* _EXERCISE PROMPT_: Every entry that follows should be repeated exactly; drop the images.
(DATA SHOWN)
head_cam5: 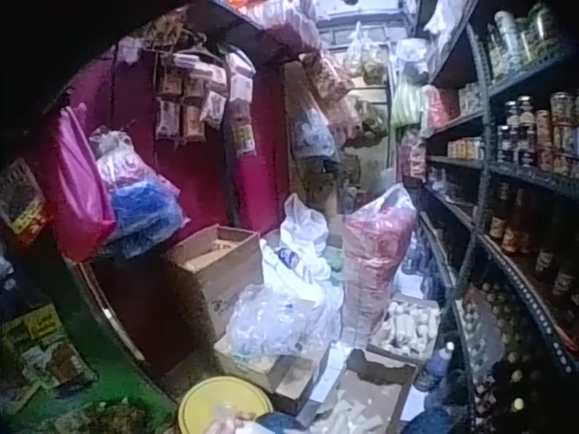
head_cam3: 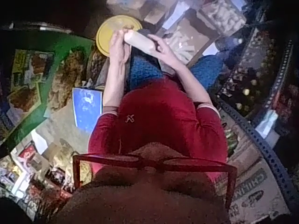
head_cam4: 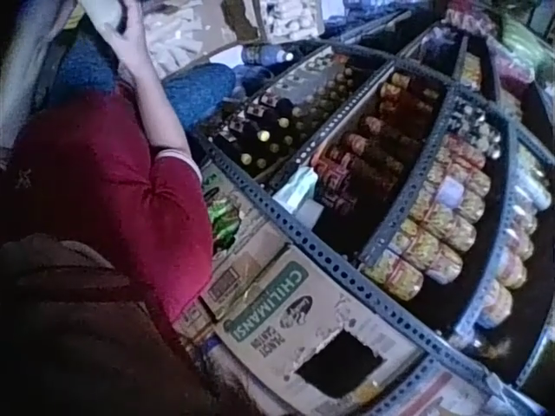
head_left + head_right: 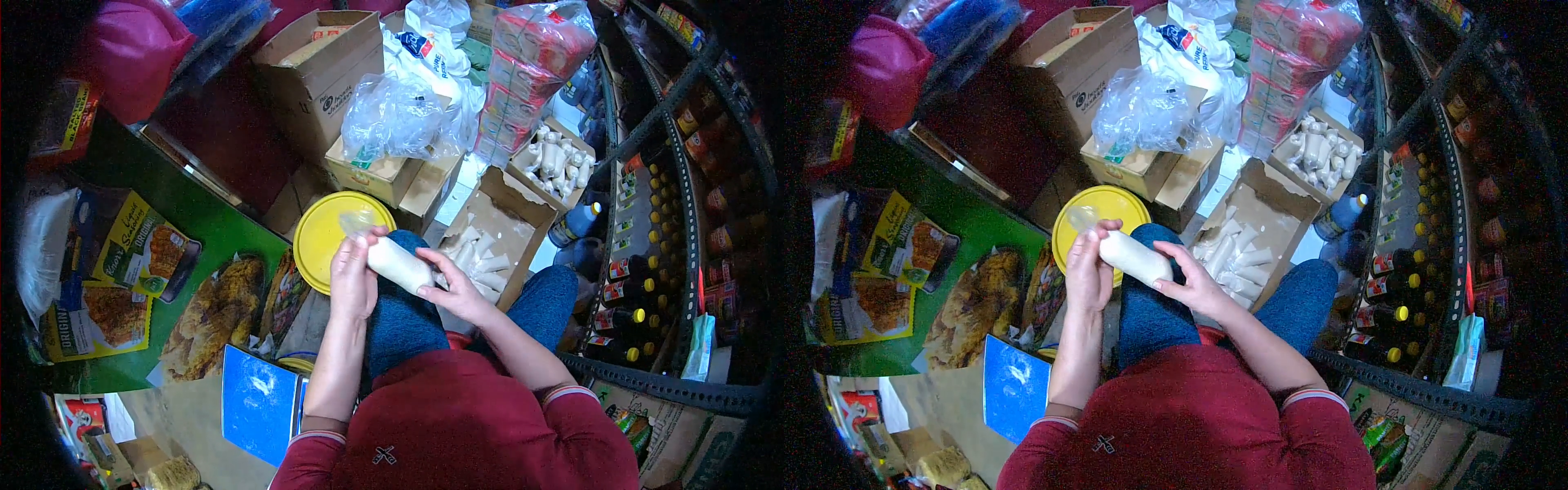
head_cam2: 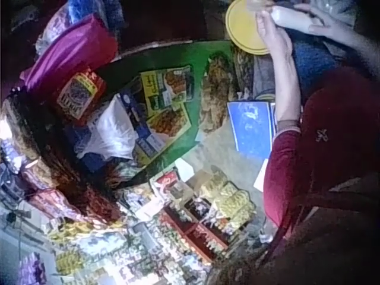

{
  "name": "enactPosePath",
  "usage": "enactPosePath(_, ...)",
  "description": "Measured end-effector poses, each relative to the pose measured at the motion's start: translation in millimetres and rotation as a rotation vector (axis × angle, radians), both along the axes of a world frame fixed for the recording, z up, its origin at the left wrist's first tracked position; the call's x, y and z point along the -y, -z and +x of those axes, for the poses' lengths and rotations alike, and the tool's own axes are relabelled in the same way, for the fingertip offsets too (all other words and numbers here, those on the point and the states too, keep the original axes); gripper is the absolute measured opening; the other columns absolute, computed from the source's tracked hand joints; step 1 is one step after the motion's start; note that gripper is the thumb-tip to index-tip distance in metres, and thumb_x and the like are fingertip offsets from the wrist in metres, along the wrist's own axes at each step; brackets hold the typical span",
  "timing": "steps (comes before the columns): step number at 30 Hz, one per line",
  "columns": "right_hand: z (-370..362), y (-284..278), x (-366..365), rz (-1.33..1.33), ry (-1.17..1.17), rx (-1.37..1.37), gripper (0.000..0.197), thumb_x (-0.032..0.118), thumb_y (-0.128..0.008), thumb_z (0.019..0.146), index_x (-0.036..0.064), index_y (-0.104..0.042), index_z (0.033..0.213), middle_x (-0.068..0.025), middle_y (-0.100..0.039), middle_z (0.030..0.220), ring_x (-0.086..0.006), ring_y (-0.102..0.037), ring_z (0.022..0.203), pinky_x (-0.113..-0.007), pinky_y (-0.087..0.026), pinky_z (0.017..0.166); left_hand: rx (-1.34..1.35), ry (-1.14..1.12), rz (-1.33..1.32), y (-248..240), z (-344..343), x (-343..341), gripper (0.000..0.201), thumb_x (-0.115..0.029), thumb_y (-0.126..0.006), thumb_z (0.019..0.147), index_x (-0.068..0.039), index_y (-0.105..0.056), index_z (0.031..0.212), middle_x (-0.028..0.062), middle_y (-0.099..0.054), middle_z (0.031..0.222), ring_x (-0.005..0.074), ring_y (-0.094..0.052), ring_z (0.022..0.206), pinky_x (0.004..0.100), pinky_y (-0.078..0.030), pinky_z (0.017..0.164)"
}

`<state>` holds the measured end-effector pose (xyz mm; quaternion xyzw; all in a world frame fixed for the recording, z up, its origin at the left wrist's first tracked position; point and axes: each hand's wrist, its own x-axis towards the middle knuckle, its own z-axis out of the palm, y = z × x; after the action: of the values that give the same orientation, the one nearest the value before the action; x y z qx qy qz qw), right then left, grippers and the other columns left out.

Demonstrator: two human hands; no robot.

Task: Bagging small plastic tubes filled with a white liquid/solid into larger plastic bags.

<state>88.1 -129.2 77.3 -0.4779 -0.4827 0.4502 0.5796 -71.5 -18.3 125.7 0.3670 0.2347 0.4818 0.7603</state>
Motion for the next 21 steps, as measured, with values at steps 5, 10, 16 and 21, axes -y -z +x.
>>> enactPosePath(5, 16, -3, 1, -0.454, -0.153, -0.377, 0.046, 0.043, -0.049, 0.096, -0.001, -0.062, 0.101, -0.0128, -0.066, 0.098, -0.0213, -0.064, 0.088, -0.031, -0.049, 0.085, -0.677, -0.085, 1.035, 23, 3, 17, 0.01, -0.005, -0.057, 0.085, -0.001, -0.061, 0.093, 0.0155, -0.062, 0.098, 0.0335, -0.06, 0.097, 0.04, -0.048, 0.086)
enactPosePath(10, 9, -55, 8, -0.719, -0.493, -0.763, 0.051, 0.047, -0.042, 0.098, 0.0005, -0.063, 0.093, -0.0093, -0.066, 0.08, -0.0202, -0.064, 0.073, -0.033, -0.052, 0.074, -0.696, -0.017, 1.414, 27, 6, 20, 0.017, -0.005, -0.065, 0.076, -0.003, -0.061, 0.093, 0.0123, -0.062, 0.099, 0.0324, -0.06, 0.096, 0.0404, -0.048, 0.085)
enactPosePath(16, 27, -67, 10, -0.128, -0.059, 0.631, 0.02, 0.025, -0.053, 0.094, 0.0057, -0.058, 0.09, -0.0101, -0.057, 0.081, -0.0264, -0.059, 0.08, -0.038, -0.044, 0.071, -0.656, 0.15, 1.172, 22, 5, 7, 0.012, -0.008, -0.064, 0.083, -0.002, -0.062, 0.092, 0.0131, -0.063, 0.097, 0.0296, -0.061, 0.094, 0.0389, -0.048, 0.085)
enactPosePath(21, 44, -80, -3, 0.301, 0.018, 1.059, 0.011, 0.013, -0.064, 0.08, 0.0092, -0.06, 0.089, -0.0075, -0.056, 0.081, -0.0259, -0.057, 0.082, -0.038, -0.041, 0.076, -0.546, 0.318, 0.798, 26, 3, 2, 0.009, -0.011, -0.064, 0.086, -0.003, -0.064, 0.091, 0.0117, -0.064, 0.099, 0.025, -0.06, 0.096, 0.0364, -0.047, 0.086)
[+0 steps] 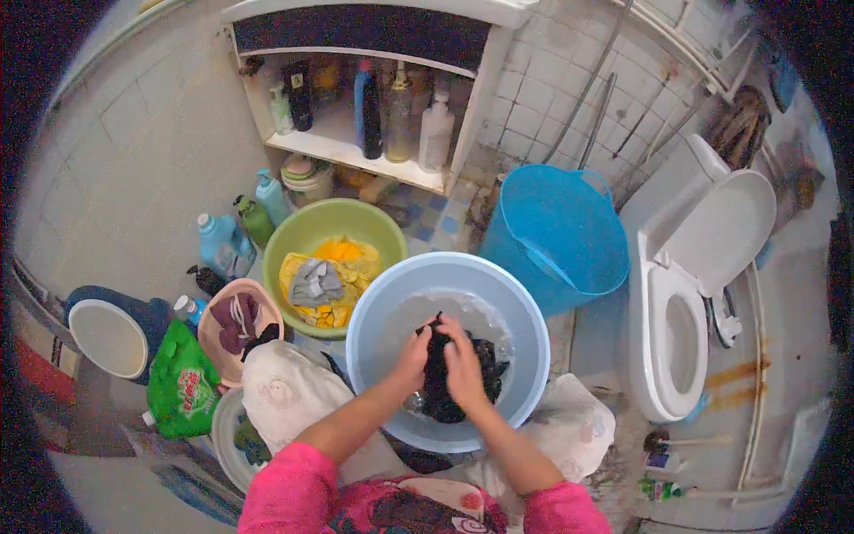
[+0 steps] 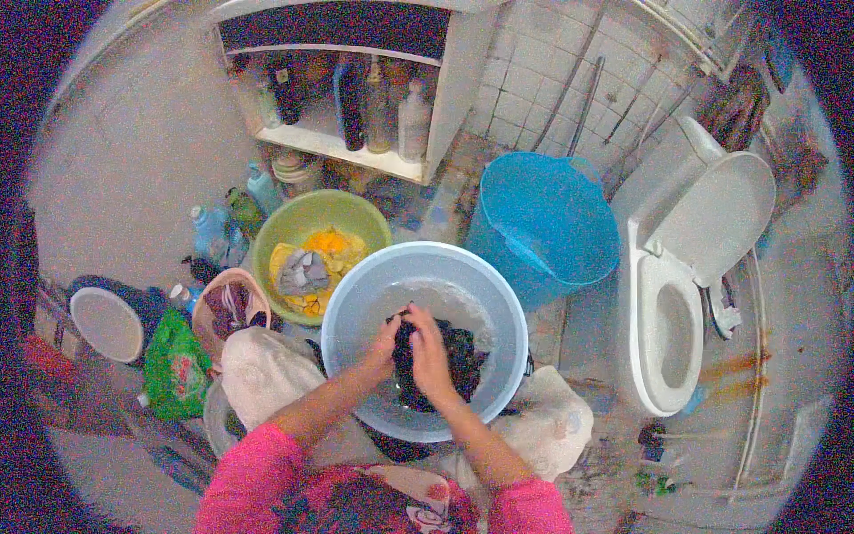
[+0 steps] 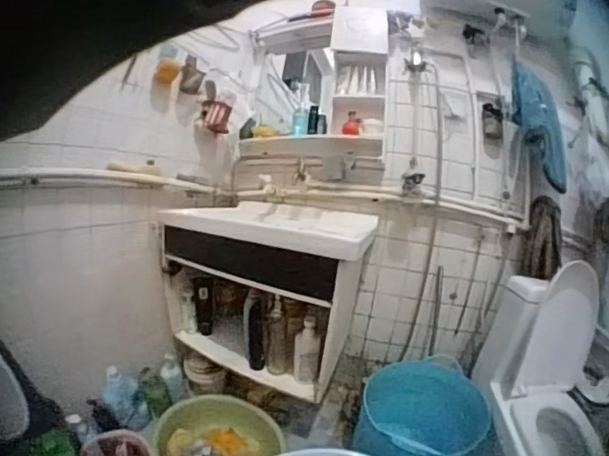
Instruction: The person washes a garment by repeatedly rubbing, squeezing, and soaking it in a washbasin filled with water by hand.
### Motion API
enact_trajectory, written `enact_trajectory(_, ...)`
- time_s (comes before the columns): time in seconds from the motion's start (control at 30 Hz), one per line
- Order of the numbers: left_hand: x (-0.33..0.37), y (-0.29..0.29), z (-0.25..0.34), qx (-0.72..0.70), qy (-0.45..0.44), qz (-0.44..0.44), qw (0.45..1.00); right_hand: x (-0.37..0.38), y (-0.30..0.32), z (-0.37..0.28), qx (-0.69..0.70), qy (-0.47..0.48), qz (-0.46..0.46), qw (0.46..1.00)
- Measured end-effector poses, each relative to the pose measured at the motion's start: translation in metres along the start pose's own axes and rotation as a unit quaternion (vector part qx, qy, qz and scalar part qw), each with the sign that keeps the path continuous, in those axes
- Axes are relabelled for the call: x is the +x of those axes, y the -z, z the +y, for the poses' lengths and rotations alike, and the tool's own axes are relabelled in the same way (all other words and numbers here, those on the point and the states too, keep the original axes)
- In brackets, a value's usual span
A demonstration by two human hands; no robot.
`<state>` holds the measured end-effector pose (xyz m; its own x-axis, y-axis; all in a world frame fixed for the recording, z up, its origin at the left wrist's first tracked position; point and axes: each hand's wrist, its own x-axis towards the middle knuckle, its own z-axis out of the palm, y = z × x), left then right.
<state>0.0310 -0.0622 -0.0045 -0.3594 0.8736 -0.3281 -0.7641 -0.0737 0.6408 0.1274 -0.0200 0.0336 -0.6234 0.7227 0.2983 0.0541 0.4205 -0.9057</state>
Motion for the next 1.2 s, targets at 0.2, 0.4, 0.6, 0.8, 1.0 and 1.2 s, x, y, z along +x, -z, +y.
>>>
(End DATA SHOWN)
* _COMPLETED EXERCISE_:
head_cam5: 
head_cam3: 
head_cam4: 
head_left + head_right: 
head_cam2: 

{
  "name": "enactPosePath",
  "usage": "enactPosePath(_, ...)",
  "description": "Measured end-effector poses, each relative to the pose measured at the motion's start: translation in millimetres and rotation as a rotation vector (axis × angle, radians), both along the axes of a world frame fixed for the recording, z up, its origin at the left wrist's first tracked position; the call's x, y and z point along the -y, -z and +x of those axes, for the poses' lengths and rotations alike, and the tool's own axes are relabelled in the same way, for the fingertip offsets too (all other words and numbers here, those on the point and the states too, keep the original axes); gripper is the absolute measured opening; the other columns absolute, computed from the source's tracked hand joints; step 1 is one step after the motion's start; note that gripper is the thumb-tip to index-tip distance in metres, and thumb_x and the like are fingertip offsets from the wrist in metres, along the wrist's own axes at each step; brackets hold the typical span",
  "timing": "steps (comes before the columns): step number at 30 Hz, one per line",
  "columns": "right_hand: z (-370..362), y (-284..278), x (-366..365), rz (-1.33..1.33), ry (-1.17..1.17), rx (-1.37..1.37), gripper (0.000..0.197), thumb_x (-0.032..0.118), thumb_y (-0.128..0.008), thumb_z (0.019..0.146), index_x (-0.036..0.064), index_y (-0.104..0.042), index_z (0.033..0.213), middle_x (-0.068..0.025), middle_y (-0.100..0.039), middle_z (0.030..0.220), ring_x (-0.086..0.006), ring_y (-0.102..0.037), ring_z (0.022..0.203), pinky_x (-0.113..-0.007), pinky_y (-0.087..0.026), pinky_z (0.017..0.166); left_hand: rx (-1.34..1.35), ry (-1.14..1.12), rz (-1.33..1.32), y (-248..240), z (-344..343), x (-343..341), gripper (0.000..0.201), thumb_x (-0.115..0.029), thumb_y (-0.126..0.006), thumb_z (0.019..0.147), index_x (-0.068..0.039), index_y (-0.105..0.056), index_z (0.031..0.212), middle_x (-0.028..0.062), middle_y (-0.099..0.054), middle_z (0.031..0.222), ring_x (-0.005..0.074), ring_y (-0.094..0.052), ring_z (0.022..0.206), pinky_x (0.004..0.100), pinky_y (-0.078..0.030), pinky_z (0.017..0.164)"
}

`<state>` holds the measured end-effector pose (xyz mm; quaternion xyzw; all in a world frame fixed for the recording, z up, its origin at the left wrist's first tracked position; point and axes: each hand's wrist, its own x-axis towards the middle knuckle, its own z-axis out of the palm, y = z × x; after the action: of the values that give the same orientation, the one nearest the value before the action; x y z qx qy qz qw), right then left, grippers and the other columns left out.

Demonstrator: two human hands; no robot.

Task: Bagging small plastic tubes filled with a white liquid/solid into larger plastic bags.

<state>88.1 -129.2 77.3 -0.4779 -0.4827 0.4502 0.5796 -71.5 -18.3 125.7 0.3670 0.2347 0.4818 0.7603</state>
Motion for the next 21 steps, as measured, with values at steps 5, 10, 16 and 21, axes -y -z +x.
>>> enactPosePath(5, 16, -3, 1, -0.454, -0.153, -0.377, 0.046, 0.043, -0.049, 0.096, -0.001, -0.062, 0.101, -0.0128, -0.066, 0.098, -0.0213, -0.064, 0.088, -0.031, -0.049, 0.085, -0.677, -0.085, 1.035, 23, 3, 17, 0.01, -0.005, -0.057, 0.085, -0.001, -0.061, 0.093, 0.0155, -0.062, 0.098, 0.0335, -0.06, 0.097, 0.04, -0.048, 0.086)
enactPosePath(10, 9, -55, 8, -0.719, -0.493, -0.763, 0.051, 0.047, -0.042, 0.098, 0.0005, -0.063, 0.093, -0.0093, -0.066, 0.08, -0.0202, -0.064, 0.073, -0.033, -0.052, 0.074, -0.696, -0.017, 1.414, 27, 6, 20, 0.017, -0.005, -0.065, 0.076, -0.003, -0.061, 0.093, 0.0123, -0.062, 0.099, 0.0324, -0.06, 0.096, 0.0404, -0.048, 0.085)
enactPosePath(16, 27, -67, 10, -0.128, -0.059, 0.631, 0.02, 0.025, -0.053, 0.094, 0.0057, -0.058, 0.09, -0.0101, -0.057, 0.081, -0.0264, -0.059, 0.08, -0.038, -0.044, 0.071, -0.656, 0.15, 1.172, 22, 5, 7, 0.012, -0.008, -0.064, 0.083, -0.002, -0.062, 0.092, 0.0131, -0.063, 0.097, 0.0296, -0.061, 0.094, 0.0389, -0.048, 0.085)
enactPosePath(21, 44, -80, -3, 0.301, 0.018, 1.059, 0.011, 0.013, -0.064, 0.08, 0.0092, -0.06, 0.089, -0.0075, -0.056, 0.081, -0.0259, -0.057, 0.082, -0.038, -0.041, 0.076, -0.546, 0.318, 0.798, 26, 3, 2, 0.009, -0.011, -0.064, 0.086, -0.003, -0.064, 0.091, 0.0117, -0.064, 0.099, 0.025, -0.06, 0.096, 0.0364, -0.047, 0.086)
[+0 steps] 
[+0 steps] 
[+0 steps] 
Instruction: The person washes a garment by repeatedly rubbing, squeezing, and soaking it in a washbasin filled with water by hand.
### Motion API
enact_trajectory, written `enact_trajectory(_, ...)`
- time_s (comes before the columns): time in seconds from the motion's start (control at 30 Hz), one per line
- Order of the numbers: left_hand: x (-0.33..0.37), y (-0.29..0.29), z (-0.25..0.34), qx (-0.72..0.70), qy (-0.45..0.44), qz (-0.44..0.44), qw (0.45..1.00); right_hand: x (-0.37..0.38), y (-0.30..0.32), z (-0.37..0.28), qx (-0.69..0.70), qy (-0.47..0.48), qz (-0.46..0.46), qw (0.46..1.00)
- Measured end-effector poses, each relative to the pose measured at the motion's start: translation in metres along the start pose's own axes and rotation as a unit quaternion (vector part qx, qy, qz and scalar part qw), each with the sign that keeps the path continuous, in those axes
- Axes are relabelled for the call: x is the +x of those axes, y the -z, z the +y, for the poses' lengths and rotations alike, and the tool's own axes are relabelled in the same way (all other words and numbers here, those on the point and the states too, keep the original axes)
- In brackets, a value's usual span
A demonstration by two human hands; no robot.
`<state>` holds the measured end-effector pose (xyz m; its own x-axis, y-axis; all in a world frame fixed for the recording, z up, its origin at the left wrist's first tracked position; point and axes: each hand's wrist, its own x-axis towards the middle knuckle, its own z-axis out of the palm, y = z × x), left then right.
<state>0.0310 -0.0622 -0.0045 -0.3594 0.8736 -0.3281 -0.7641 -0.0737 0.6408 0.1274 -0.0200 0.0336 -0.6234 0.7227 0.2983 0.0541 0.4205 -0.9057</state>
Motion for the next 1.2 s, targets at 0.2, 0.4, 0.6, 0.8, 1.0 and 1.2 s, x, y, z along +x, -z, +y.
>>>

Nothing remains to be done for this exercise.